C’est aussi la question de l’auteur qui se pose in fine lors d’une élégante réflexion sur la propriété de l’œuvre. Est-ce Saul qui fait mûrir en lui des organes inédits et témoigne de l’empreinte de l’auteur ? Ou faut-il davantage considérer Caprice comme l’architecte et Saul le matériau, la sculpture même, oserait-on dire ? Il s’agit maintenant de répertorier ces organes sui generis, d’autant plus que Saul semble de plus en plus prolifique. « Et si l’artiste pouvait donner vie à un système circulatoire ? » s’interroge un de ses adeptes.

Body is reality

Saul couve chacune de ses créations, qu’il enfante dans la douleur, devenue fardeau. L’artiste doit se reposer sur un lit où des tubes organiques tentent de pallier son calvaire en lui administrant des produits supposés anticiper ses humeurs. Chaque production lui coûte quelque chose. C’est autant un déchirement qu’une délivrance. Les Crimes du futur érige presque son propos en parabole. Le film lui-même prend souvent des airs de performance, notamment lorsqu’un danseur se coud les yeux et la bouche, le corps recouvert d’oreilles greffées à des endroits improbables. Saul, tapis dans l’ombre, observe le show avec une curiosité teintée de mépris. Le mépris couplé à l’assurance de celui qui crée quelque chose qui vient des tripes.

« Plus je deviens célèbre, plus on cherche à prévenir mes désirs, même parfois en secouant la tête dubitativement. »
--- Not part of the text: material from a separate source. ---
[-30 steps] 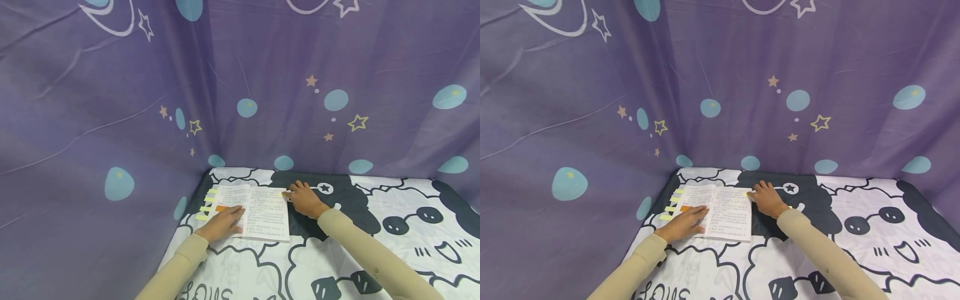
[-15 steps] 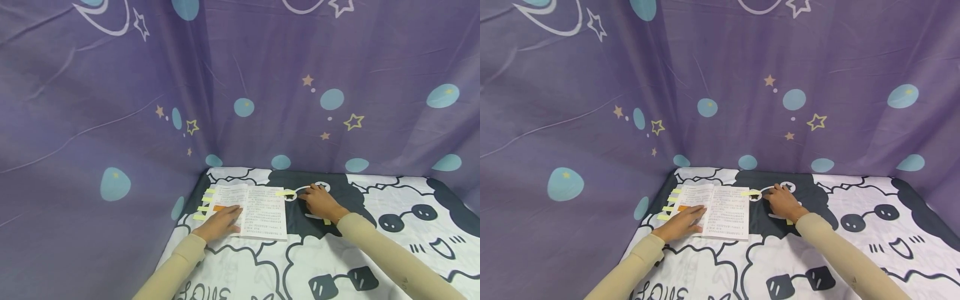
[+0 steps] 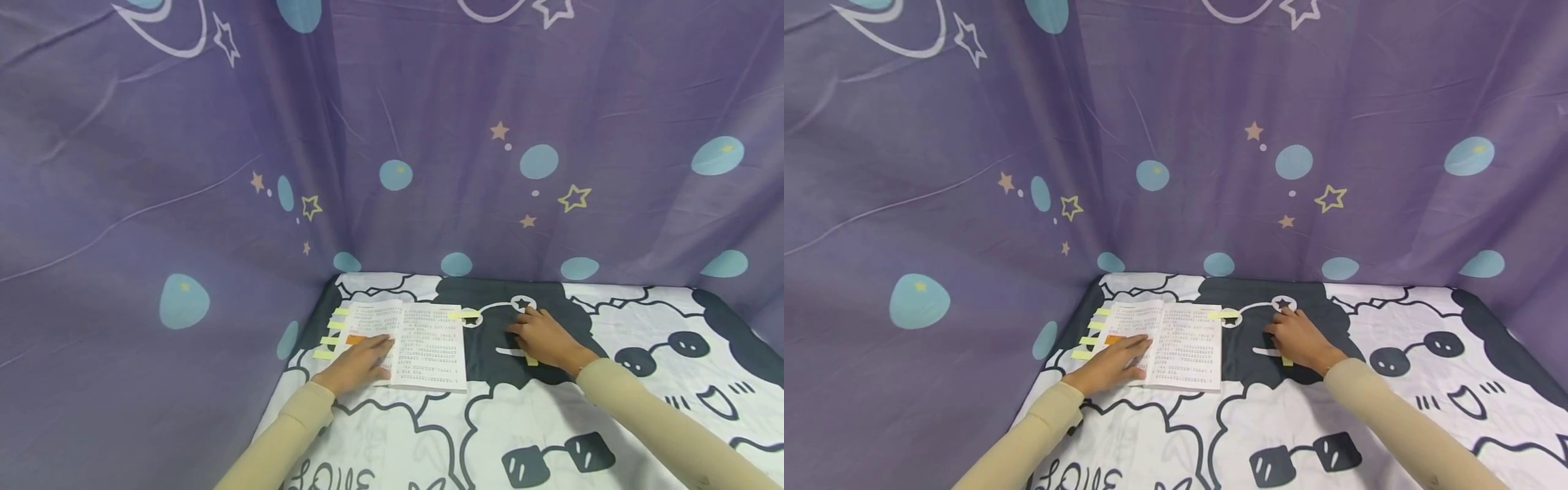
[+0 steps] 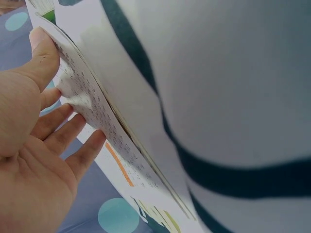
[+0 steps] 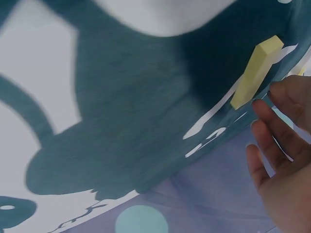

Les oreilles du danseur n’ont pas de fonction organique, ce ne sont que des pastiches de son travail peut-on lire sur ses lèvres. Enième itération d’un spectacle déjà vu, ce show ne porte aucun sens, sinon celui de la postmodernité. Saul défend une vision de l’Art, essentialiste et génératrice d’un nouveau récit, celui d’une nouvelle étape de l’Homme devenu sujet accompli. Saul est la figure de l’artiste ermite qui s’impose une forme d’ascèse pour ouvrir la vie vers de nouveaux possibles. Ces performances sont réalisées sur un curieux appareil que ne renierait pas H.R. Giger, un Sark, une espèce de carapace mécanique autrefois dédiée aux autopsies et désormais fétichisée par les adeptes du performer. On reconnaît là l’esthétique symbiotique entre chair et métal, où le vivant se confond dans l’artificiel et inversement. Un sujet cher à l’artiste suisse à l’origine du biomorphe le plus célèbre du cinéma : l’Alien

Surgery is the new sex

Dans ce monde dystopique qui pourrait aussi bien avoir lieu dans un passé ou futur proche, la quête de transgression doit trouver de nouvelles frontières à dépasser. « Quand je voyais Caprice vous inciser, je voulais… j’ai voulu que vous m’incisiez » susurre effrontément Timlin à Saul, à l’issue de son show et devant son assistante. « Surgery is the new sex » est scandé à plusieurs reprises comme révélation d’une époque en quête de dépassement et de nouveaux défis à relever. Les Crimes du futur maintient une pression érotique constante avec un sens aigu de la mise en scène et de la photographie.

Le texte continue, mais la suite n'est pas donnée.